Work instructions: Go through the data below and copy it exactly, skipping every picture.

***

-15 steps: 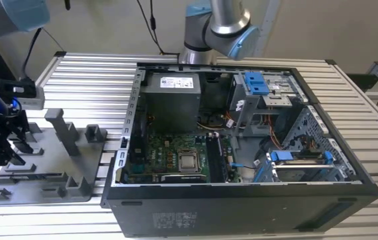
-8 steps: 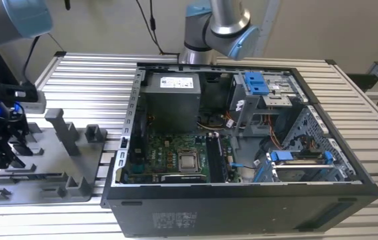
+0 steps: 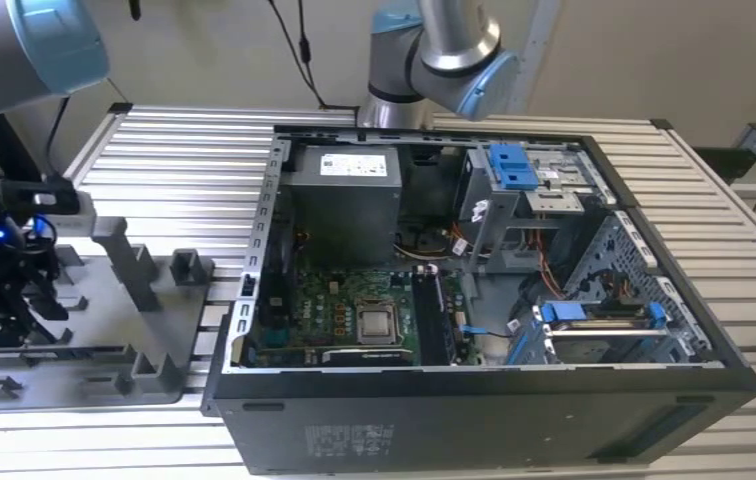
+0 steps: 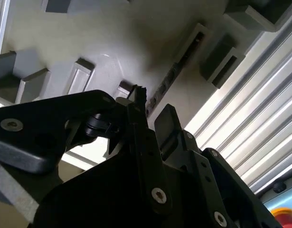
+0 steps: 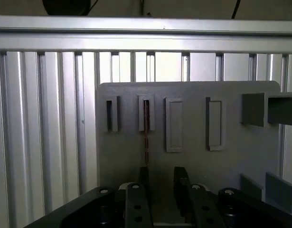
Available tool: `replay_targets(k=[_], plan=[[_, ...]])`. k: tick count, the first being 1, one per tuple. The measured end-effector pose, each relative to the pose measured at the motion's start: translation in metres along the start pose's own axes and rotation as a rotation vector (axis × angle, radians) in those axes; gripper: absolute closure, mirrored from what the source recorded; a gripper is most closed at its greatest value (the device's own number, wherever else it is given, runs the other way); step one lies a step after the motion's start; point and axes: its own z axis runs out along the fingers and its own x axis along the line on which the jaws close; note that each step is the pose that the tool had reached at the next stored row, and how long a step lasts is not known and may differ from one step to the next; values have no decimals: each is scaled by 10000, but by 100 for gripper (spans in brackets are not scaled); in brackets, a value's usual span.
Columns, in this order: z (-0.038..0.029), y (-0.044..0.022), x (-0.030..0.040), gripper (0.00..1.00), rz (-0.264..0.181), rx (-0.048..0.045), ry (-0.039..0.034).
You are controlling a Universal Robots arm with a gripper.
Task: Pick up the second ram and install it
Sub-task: 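Pick up the second ram and move it above second insertion slot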
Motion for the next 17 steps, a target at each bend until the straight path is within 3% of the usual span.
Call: replay_targets(k=[9,17], plan=[[115,0,62,64,-483,-28,-2],[237,0,77,64,-663,-39,-3]])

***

Solution:
-15 steps: 
-8 steps: 
+0 steps: 
+0 steps: 
+0 steps: 
Available tool: `replay_targets(k=[_], plan=[[_, ...]])`. k: tick count, the first being 1, one per tuple. The measured end-effector pose, each relative to the pose measured at the motion's start: translation in metres along the start pose's own axes and rotation as a rotation vector (axis × angle, radians) in those axes; gripper: absolute closure, mirrored from what the source recorded; a gripper is most closed at its greatest value (the device's own number, wherever else it is given, runs the other way); step one lies a step after the motion's start; point and axes: its own z axis runs out along the fingers and its own x axis along the line on which the jaws close; note that each step is the pose that the tool had reached at the next stored row, and how long a step lasts is not known and may differ from one step to the next; values have no decimals: each is scaled by 10000, but by 100 for gripper (spans in brackets are not scaled); in brackets, a value's usual span.
Columns, in this order: z (-0.038..0.029), y (-0.044..0.022), x (-0.030..0.040), gripper (0.00..1.00), rz (-0.264..0.181), rx (-0.048..0.045), ry (-0.039..0.034).
You are controlling a Universal Robots arm with a gripper.
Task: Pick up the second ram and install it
Sub-task: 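Pick up the second ram and move it above second insertion slot
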Motion for the next 17 steps, a target at each bend until the straight path is within 3% of the usual span.
Call: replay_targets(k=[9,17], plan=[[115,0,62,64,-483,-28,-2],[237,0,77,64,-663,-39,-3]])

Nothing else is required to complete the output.